Aim: Our aim was to determine the proportion of children with cerebral palsy (CP) who have a congenital anomaly (CA) in three regions (Isère Region, French Alps; Funen County, Denmark; Northern Region, England) where population-based CP and CA registries exist, and to classify the children according to CA subtype.
Method: Data for children born between 1991 and 1999 were linked using electronic matching of cases. All potential matches were checked manually by each centre and verified as true matches.
Results: A total of 1104 children with CP were born during the study period (663 males, 441 females). Of these, 166 (15%; 95% Confidence Interval [CI] 13.0-17.3) children with CP had a CA: 8.8% had a cerebral anomaly, 4.8% had a non-cerebral anomaly, and 1.4% had a non-cerebral-related syndrome or a chromosomal/genetic anomaly.
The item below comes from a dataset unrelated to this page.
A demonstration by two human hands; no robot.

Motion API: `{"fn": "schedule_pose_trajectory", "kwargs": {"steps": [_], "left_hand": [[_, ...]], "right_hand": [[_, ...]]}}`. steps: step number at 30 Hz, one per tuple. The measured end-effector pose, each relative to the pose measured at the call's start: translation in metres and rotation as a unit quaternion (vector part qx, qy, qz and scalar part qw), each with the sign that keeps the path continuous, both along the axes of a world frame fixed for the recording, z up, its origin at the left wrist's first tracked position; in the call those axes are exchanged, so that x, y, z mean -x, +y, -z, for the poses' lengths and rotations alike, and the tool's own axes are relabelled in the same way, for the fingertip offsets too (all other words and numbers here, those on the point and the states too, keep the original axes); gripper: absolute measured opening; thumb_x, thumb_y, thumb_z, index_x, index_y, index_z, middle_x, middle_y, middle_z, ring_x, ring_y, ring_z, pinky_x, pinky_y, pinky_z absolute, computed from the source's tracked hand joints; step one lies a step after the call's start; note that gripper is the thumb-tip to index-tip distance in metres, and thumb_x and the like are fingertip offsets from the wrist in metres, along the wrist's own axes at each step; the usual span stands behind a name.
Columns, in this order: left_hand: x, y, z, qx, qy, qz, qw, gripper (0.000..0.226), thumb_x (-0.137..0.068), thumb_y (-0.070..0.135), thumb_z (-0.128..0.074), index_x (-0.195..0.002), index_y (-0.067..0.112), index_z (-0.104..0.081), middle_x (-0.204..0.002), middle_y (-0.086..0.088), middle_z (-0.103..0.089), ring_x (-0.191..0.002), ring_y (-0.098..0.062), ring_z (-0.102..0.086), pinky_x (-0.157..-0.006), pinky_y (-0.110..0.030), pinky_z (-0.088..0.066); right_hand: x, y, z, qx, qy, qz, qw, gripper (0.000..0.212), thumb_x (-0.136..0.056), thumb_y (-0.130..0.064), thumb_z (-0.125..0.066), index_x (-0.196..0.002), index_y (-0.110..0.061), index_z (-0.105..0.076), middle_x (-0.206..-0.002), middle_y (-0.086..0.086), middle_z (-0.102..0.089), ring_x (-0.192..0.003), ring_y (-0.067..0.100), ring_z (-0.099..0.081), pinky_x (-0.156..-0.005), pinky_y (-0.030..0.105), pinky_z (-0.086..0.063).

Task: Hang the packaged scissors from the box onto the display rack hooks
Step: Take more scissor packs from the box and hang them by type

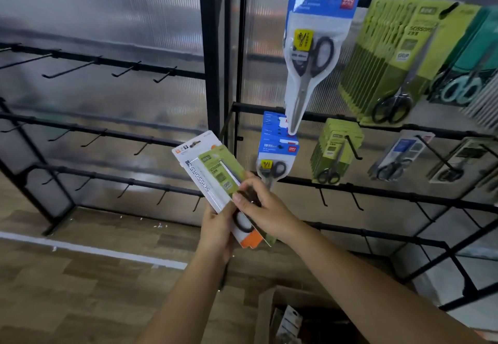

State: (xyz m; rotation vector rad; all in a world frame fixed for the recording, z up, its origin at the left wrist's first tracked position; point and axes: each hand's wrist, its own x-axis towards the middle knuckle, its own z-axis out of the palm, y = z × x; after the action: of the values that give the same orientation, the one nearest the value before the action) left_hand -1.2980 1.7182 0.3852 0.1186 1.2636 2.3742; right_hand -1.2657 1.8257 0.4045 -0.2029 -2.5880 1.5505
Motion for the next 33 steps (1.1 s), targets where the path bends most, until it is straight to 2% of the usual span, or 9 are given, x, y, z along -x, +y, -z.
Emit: {"fn": "schedule_pose_trajectory", "kwargs": {"steps": [3, 6, 7, 10, 13, 16, 20, 24, 33], "left_hand": [[-0.002, -0.003, 0.006, 0.002, -0.02, 0.007, 1.0, 0.036, -0.092, -0.001, -0.049, -0.126, 0.011, -0.052, -0.1, -0.007, -0.071, -0.084, -0.017, -0.07, -0.074, -0.031, -0.059], [-0.007, 0.001, 0.01, 0.011, -0.038, 0.015, 0.999, 0.037, -0.094, 0.001, -0.048, -0.129, 0.01, -0.049, -0.104, -0.011, -0.068, -0.089, -0.022, -0.067, -0.081, -0.037, -0.056], [-0.009, 0.003, 0.01, 0.014, -0.043, 0.023, 0.999, 0.038, -0.093, 0.002, -0.049, -0.13, 0.011, -0.049, -0.107, -0.011, -0.068, -0.093, -0.024, -0.066, -0.084, -0.04, -0.055], [-0.018, 0.016, 0.012, 0.019, -0.038, 0.055, 0.998, 0.041, -0.092, 0.006, -0.052, -0.131, 0.017, -0.049, -0.117, -0.012, -0.066, -0.106, -0.029, -0.064, -0.09, -0.044, -0.052], [-0.027, 0.035, 0.012, 0.002, -0.034, 0.077, 0.996, 0.034, -0.093, 0.005, -0.051, -0.121, 0.024, -0.054, -0.109, -0.005, -0.071, -0.097, -0.022, -0.069, -0.079, -0.036, -0.057], [-0.031, 0.054, 0.012, -0.012, -0.059, 0.067, 0.996, 0.032, -0.093, 0.005, -0.052, -0.118, 0.025, -0.056, -0.1, -0.001, -0.073, -0.086, -0.016, -0.071, -0.066, -0.032, -0.059], [-0.042, 0.074, 0.008, -0.008, -0.056, 0.048, 0.997, 0.039, -0.091, 0.007, -0.053, -0.127, 0.023, -0.052, -0.114, -0.007, -0.068, -0.094, -0.018, -0.069, -0.07, -0.032, -0.059], [-0.05, 0.084, 0.007, 0.015, -0.054, 0.039, 0.998, 0.048, -0.086, 0.014, -0.057, -0.133, 0.021, -0.049, -0.123, -0.011, -0.064, -0.103, -0.023, -0.066, -0.077, -0.037, -0.057], [-0.064, 0.082, 0.01, 0.038, -0.05, 0.0, 0.998, 0.036, -0.093, 0.007, -0.052, -0.121, 0.03, -0.053, -0.117, -0.007, -0.066, -0.106, -0.025, -0.064, -0.086, -0.043, -0.053]], "right_hand": [[-0.001, 0.008, 0.005, -0.003, 0.012, 0.06, 0.998, 0.061, -0.08, -0.036, -0.07, -0.131, -0.037, -0.037, -0.132, -0.006, -0.05, -0.119, 0.012, -0.05, -0.101, 0.037, -0.042], [-0.01, 0.026, 0.013, 0.126, 0.002, 0.118, 0.985, 0.083, -0.073, -0.026, -0.079, -0.14, -0.036, -0.031, -0.117, -0.022, -0.051, -0.1, -0.015, -0.052, -0.081, 0.009, -0.045], [-0.015, 0.035, 0.016, 0.147, -0.005, 0.133, 0.98, 0.086, -0.071, -0.026, -0.081, -0.141, -0.037, -0.031, -0.113, -0.024, -0.049, -0.098, -0.015, -0.051, -0.078, 0.009, -0.044], [-0.034, 0.06, 0.028, 0.126, -0.021, 0.185, 0.974, 0.092, -0.066, -0.03, -0.083, -0.141, -0.038, -0.031, -0.125, -0.017, -0.045, -0.115, 0.005, -0.045, -0.088, 0.022, -0.043], [-0.055, 0.083, 0.033, 0.056, 0.013, 0.249, 0.967, 0.095, -0.063, -0.033, -0.084, -0.142, -0.035, -0.031, -0.133, -0.008, -0.038, -0.126, 0.01, -0.036, -0.103, 0.032, -0.036], [-0.075, 0.11, 0.026, -0.05, 0.063, 0.323, 0.943, 0.095, -0.064, -0.033, -0.083, -0.143, -0.032, -0.03, -0.121, -0.006, -0.034, -0.116, 0.01, -0.036, -0.094, 0.026, -0.033], [-0.092, 0.15, 0.016, -0.16, 0.039, 0.398, 0.902, 0.096, -0.068, -0.035, -0.079, -0.146, -0.026, -0.023, -0.132, 0.01, -0.03, -0.12, 0.026, -0.039, -0.096, 0.033, -0.038], [-0.095, 0.174, 0.018, -0.244, -0.11, 0.355, 0.896, 0.1, -0.077, -0.051, -0.067, -0.15, -0.024, -0.005, -0.135, 0.016, -0.021, -0.123, 0.036, -0.034, -0.1, 0.038, -0.037], [-0.092, 0.176, 0.032, -0.282, -0.071, 0.337, 0.896, 0.096, -0.079, -0.053, -0.065, -0.15, -0.023, -0.008, -0.133, 0.019, -0.023, -0.119, 0.036, -0.035, -0.098, 0.037, -0.037]]}}
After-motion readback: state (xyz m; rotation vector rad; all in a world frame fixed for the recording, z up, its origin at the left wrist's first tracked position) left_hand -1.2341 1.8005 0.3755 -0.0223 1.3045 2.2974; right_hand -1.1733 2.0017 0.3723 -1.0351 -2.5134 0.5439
Interpretation: The prevalence of cerebral anomaly was highest in children with ataxic CP (41.7%) and lowest in those with dyskinetic CP (2.1%). Cerebral anomalies were found in 8.4% and 7% of children with bilateral and unilateral spastic CP respectively. The most frequent cerebral anomalies were primary microcephaly (26.5%) and congenital hydrocephalus (17.3%). The most common non-cerebral anomalies recorded were cardiac (12.6% of children with CP and CA), urinary (5.4%), and musculoskeletal (5.4%). The prevalence of cerebral anomalies was higher among children born at term (13%) than among those born preterm (3.8%). Associated sensorineural or intellectual impairments occurred more often in children with CP and cerebral anomalies. We concluded that cerebral and non-cerebral CA prevalence was higher among the CP population than in the general population of live births.